Inoltre, ripeto quanto già scrissi precisamente il 15 marzo di un anno fa. A fronte di un rinnovato sollecito a un diretto coinvolgimento nella ricerca di una cura, Schmidheiny potrebbe domandare: «E io che cosa ne guadagno?», questa era ed è la risposta: «Guadagna sé stesso, signor Schmidheiny, senza la scorciatoia di una contropartita; guadagna la sua pace interiore che, in caso contrario, qualunque siano gli esiti dei processi (quello in corso e altri che potrebbero essere intentati) non avrà mai, finché vive. Perché si troverà sempre a fare i conti con i fantasmi di quelle persone che si sono ammalate comunque per le fibre di quel decennio 1976-1986 in cui lei era il capo assoluto dell’azienda. Ci sono state, ci sono e non si possono dimenticare. Ma c’è una occasione di riscatto».
La giustizia riparativa, indipendentemente da quel che deciderà la Corte d’Assise – che speriamo tenga conto legittimamente dei dubbi sollevati dalla difesa ma non di meno dei documenti e delle testimonianze prodotte dalla procura e delle parti civili – è il salto nobile a cui mi appello.
E, ancora, io sono parte lesa, ma non mi sono costituita parte civile per lasciare aperta una via di ravvedimento morale e umano: aspetto il suo passo, signor Schmidheiny, con la mente libera e con la mano tesa. E’ il momento atteso da anni.
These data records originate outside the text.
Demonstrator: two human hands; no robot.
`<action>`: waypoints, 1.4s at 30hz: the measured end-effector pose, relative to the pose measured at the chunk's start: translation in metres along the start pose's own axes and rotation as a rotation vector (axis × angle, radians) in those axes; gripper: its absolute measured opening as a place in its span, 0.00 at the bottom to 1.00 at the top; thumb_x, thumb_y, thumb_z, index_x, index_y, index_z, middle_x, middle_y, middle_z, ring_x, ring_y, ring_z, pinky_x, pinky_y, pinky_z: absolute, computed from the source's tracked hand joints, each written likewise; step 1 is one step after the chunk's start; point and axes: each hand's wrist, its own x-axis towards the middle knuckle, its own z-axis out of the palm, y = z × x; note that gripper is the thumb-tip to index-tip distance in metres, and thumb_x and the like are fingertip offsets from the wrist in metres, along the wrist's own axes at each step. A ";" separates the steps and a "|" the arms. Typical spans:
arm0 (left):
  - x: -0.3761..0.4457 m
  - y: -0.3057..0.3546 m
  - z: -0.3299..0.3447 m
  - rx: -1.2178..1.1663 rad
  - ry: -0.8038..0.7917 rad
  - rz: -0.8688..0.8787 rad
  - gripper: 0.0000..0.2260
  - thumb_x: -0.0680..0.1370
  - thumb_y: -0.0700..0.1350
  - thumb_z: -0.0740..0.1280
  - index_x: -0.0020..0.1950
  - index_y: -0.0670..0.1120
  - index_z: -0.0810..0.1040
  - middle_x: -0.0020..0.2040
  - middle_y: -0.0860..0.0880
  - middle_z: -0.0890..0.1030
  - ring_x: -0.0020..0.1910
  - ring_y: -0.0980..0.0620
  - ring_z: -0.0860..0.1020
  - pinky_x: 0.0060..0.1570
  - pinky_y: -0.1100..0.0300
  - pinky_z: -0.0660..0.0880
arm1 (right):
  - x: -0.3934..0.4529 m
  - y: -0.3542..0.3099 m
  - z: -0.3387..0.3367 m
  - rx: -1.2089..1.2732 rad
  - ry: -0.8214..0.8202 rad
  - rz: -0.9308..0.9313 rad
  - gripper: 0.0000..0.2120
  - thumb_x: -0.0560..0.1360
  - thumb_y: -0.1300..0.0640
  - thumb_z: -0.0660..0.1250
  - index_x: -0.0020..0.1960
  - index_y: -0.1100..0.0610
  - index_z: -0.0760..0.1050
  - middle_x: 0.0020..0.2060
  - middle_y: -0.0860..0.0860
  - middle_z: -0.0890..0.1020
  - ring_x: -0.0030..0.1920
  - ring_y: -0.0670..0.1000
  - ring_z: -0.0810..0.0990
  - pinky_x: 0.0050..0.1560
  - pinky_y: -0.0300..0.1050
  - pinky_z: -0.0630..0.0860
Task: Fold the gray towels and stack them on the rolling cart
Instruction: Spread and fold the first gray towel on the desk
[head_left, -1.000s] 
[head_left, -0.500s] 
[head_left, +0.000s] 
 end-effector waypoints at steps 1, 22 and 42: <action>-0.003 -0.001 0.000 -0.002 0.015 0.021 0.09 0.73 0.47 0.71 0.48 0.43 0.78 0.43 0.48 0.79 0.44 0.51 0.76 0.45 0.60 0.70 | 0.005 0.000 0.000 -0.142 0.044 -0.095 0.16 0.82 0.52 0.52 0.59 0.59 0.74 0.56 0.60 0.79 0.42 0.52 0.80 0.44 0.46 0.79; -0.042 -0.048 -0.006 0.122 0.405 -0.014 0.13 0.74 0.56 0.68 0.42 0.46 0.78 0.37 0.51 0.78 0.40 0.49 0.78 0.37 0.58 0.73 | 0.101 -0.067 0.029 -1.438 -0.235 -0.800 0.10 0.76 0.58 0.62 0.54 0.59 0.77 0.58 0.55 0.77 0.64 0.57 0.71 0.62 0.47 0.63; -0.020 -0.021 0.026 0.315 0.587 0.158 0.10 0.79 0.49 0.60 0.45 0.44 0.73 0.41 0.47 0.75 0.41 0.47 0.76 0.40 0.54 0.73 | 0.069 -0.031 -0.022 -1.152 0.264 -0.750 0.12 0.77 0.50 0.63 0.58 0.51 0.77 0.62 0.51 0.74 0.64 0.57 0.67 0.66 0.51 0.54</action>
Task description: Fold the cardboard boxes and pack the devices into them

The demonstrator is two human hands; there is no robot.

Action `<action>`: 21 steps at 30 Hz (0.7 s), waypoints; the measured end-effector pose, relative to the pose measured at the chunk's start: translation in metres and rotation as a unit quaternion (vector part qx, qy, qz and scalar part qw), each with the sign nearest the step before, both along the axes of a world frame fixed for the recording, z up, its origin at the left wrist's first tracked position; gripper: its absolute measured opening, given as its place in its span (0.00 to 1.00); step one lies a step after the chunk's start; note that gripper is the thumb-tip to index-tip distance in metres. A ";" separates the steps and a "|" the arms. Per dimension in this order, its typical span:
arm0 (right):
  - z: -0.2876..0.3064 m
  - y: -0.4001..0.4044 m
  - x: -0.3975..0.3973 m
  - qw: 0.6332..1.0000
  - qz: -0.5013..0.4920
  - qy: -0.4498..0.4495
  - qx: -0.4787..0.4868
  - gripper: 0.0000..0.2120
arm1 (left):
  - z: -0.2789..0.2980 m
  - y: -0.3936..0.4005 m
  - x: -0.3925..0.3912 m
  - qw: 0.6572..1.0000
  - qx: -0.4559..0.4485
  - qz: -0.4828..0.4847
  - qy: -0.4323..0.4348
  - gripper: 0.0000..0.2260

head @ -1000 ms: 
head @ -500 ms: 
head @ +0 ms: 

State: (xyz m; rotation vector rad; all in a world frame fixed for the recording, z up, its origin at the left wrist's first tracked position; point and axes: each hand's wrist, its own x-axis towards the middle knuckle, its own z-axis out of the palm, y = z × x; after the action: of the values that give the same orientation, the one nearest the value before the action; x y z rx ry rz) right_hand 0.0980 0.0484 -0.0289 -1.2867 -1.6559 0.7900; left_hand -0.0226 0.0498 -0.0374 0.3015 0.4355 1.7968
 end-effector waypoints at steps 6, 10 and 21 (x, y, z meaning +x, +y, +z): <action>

NUOVI FRONTI DELLA RICERCA
Recentemente, il 24 maggio scorso, si è svolto a Torino, con molti collegamenti da remoto, un seminario in cui si è riassunto lo stato dell’arte su sorveglianza sanitaria e cura del mesotelioma. Epidemiologi e oncologi, che danni sono impegnati su questo fronte, hanno provato a rispondere alla domanda: a che punto è la ricerca?
Tra gli studi innovativi, citiamo quello che si concentra sul cosiddetto «microbioma intestinale».
Che cos’è? Il microbiota ha una funzione protettiva, agisce infatti da barriera selettiva contro la proliferazione dei batteri patogeni. In altre parole, controlla il nostro sistema immunitario ed è quindi in grado di influenzare il modo con cui un individuo reagisce a uno stimolo infiammatorio causato, ad esempio, da un tumore.
Sul microbiota (cioè sulla capacità di reagire a una infiammazione) si può intervenire modificando proprio questo tipo di reazione se risulta insufficiente o inadeguata.
Ed è qui che si concentra l’attenzione dei ricercatori.
L’obiettivo che si propongono – raffrontando le feci di persone sane, di esposti all’amianto e di malati di mesotelioma – è quello di verificare se e come sia possibile intervenire modificando, con trattamenti farmacologici, la reazione del microbiota allo sviluppo tumorale. Al seminario abbiamo sentito dire che questa è la strada del futuro. La nostra speranza è che sia un futuro molto prossimo.